A key advantage of this method is its simplicity and applicability to a wide range of problems with straightforward non-homogeneous terms. Remember: it only works well for certain types of functions.

A non-homogeneous differential equation is one that involves a non-zero term that is not a function of the dependent variable and its derivatives. In the equation presented, this term is "2x + 6", which makes the equation "non-homogeneous". Compared to a homogeneous equation, where the right-hand side is zero, non-homogeneous equations require solving an additional part called the "particular solution".
A non-homogeneous equation generally has the form:
\[ ay^{(n)} + by^{(n-1)} + \, \ldots \, + ny = g(x) \]

• The term \( g(x) \) is the non-homogeneous part.
• The goal in solving such equations is to find a solution to the full equation, combining solutions to the homogeneous part and this non-homogeneous term.
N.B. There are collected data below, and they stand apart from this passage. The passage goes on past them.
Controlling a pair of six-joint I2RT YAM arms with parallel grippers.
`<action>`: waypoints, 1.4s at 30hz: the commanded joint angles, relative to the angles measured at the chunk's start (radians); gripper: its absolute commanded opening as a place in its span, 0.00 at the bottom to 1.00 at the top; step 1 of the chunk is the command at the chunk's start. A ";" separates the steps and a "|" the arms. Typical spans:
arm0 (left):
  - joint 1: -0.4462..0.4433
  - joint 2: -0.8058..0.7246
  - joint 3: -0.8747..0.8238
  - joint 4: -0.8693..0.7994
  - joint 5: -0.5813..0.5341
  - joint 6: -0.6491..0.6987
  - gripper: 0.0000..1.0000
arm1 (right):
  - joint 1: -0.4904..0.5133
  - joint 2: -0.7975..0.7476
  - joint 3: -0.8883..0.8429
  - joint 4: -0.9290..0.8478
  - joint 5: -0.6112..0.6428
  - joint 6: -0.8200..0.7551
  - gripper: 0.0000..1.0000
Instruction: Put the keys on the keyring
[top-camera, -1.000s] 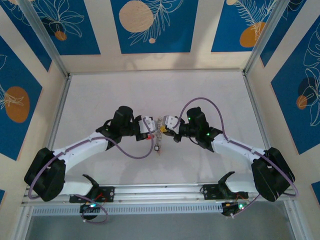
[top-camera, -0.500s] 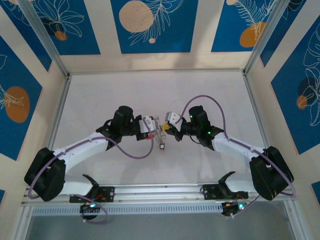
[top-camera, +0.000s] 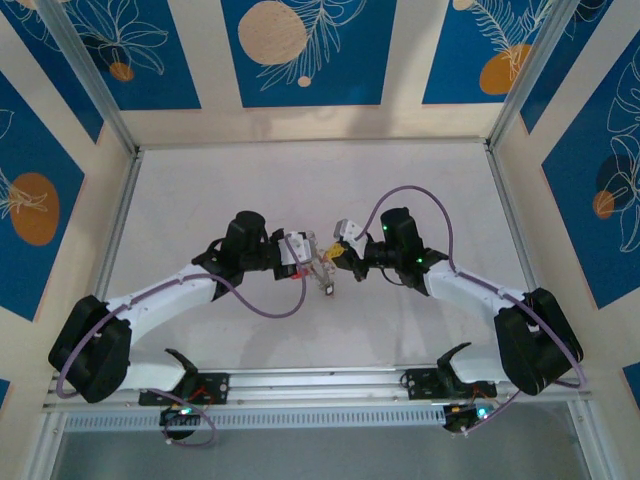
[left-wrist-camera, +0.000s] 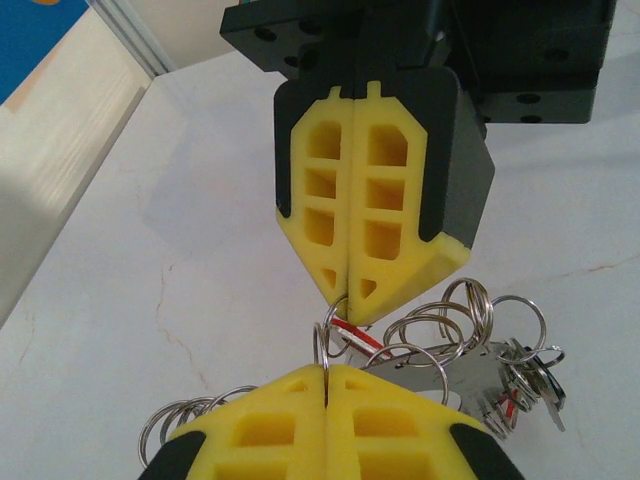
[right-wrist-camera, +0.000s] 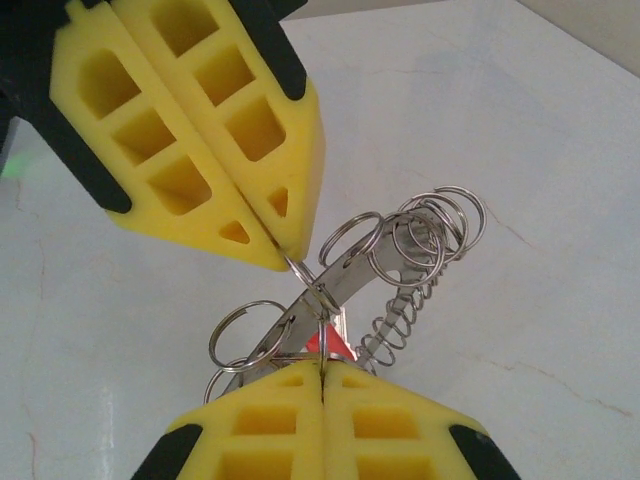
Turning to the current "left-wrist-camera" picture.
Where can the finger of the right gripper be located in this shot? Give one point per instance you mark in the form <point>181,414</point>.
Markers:
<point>440,175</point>
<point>300,150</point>

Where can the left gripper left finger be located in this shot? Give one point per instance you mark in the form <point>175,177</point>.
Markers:
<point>280,420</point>

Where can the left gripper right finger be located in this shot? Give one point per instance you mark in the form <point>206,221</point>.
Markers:
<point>390,415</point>

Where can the metal disc with key rings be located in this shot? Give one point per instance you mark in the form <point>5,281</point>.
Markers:
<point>465,380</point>

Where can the right aluminium frame post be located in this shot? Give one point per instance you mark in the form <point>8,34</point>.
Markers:
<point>135,35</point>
The combination of these two solutions gives the general solution, which expresses all possible solutions of the equation.

The Complementary Solution, often symbolized as \( y_c \), addresses the homogeneous aspect of the differential equation. It represents the component of the general solution that accounts for the left-hand part \( y'' + 4y' + 4y = 0 \). To find this, typically a characteristic equation is used, arising from setting the differential equation equal to zero.
For our exercise:

• The characteristic equation is obtained by treating the derivatives as polynomial terms: \( r^2 + 4r + 4 \).
• Solving this gives repeated roots, in this case, \( r = -2 \).
• The complementary solution for a repeated root \( r \) is \( y_c = C_1e^{-2x} + C_2xe^{-2x} \).

This shows how the solutions superpose and adapt when dealing with repeated roots, ensuring the completeness of the solution.

The Particular Solution \( y_p \) is crafted to address the specific nature of the non-homogeneous term \( 2x + 6 \) in our equation. Its role is to find one specific solution to the differential equation that includes the non-homogeneous part.
Here's how we determine it:

• We assume a technical form that aligns with the form of the non-homogeneous term. Here, \( y_p = Ax + B \) was chosen, as it mirrors the nature of \( 2x + 6 \).
• Calculate the derivatives: \( y_p' = A \) and \( y_p'' = 0 \).
• Substitute these into the differential equation to establish parameters for \( A \) and \( B \).
• Solve the resulting system of equations, deriving specific values: \( A = \frac{1}{2} \) and \( B = \frac{5}{4} \).

Combining the particular solution with the complementary solution results in the full description of the equation's solution.